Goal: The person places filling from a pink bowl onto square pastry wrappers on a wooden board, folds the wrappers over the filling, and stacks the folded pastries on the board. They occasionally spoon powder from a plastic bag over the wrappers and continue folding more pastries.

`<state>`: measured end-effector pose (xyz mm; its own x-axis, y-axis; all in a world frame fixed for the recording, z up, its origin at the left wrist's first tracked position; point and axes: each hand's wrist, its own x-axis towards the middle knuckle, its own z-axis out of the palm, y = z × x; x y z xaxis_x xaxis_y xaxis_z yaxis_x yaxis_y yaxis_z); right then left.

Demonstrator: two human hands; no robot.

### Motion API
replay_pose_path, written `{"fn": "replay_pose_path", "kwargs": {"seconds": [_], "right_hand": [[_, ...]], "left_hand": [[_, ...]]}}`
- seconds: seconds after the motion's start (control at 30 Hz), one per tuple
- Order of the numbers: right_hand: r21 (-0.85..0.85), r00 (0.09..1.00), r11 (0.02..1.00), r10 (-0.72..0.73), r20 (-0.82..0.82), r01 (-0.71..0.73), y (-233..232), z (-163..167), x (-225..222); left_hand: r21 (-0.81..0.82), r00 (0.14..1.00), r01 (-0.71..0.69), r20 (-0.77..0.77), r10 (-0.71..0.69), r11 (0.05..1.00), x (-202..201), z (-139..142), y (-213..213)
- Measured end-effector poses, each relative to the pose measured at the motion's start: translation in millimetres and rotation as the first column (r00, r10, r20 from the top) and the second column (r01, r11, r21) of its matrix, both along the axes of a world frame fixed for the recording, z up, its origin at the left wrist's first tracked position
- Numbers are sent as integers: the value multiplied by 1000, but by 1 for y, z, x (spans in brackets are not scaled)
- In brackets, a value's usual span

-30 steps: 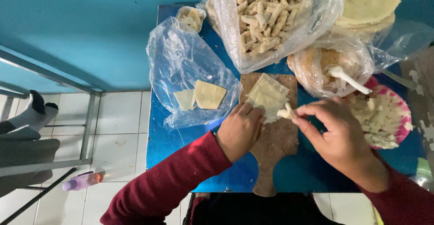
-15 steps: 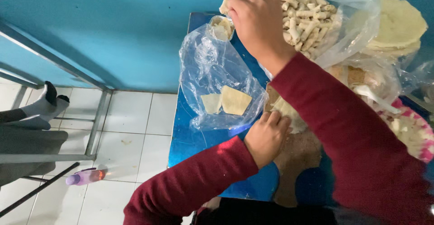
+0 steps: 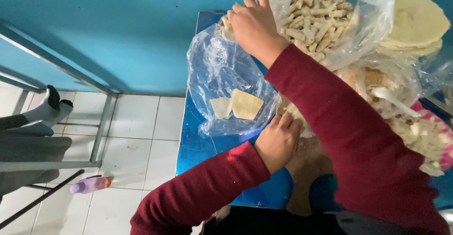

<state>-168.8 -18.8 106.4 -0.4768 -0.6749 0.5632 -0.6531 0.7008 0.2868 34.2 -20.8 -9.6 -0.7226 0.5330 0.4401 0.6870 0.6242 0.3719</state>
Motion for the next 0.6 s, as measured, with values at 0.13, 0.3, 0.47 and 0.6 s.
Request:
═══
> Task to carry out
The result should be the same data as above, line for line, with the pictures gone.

> Expected answer
Goal: The person places filling from a pink bowl onto square pastry wrappers on a wooden board, folds the wrappers over the filling, and stacks the folded pastries on the board. They occasionally spoon powder from a plastic bag over the wrappers and continue folding more pastries.

`<state>`: measured end-effector pose (xyz mm; its own x-axis, y-axis; all in a world frame fixed for the recording, z up, its origin at the left wrist's first tracked position; point and axes: each hand's wrist, its own x-axis towards the middle knuckle, its own z-axis out of the palm, y = z × x; x y z xaxis_x xaxis_y xaxis_z yaxis_x yaxis_y yaxis_z); right then left.

Demonstrator: two human hands; no robot.

### Motion API
replay_pose_path, written `{"fn": "replay_pose_path", "kwargs": {"seconds": [_], "right_hand": [[_, ...]], "left_hand": [[_, ...]]}}`
- seconds: seconds after the motion's start (control at 30 Hz), one per tuple
- Order of the numbers: right_hand: r21 (-0.85..0.85), r00 (0.09..1.00), r11 (0.02..1.00), r10 (-0.72..0.73), r20 (-0.82..0.82), r01 (-0.71..0.73), y (-233..232), z (-163..167), x (-225..222); left_hand: r21 (-0.81..0.82), r00 (0.14..1.00), r01 (-0.71..0.69), r20 (-0.77..0.77), r10 (-0.71..0.69), r11 (0.05..1.00), x (-202..201), z (-139..142), y (-213..213)
- Measured end-effector poses, each relative to the pose measured at the motion's start: translation in millimetres and rotation as the first column (r00, r10, r20 from the top) and the second column (r01, r11, r21) of its matrix, both along the axes of a world frame fixed for the recording, z up, its origin at the left wrist's first tracked position
- Numbers are sent as integers: the value multiplied by 1000, but by 1 for y, z, x (spans in brackets are not scaled)
- In brackets, a value's usual span

-30 steps: 
-15 steps: 
+0 steps: 

<state>-168.8 -18.8 106.4 -0.4768 -0.6749 0.5632 -0.6531 0.7008 0.2868 34.2 -20.8 -9.6 -0.7226 0.5330 0.4401 0.6870 0.6242 0.3719</state>
Motion for the next 0.6 s, as measured, with values at 0.13, 0.3, 0.47 and 0.6 s.
Request:

There is nothing further in this answer.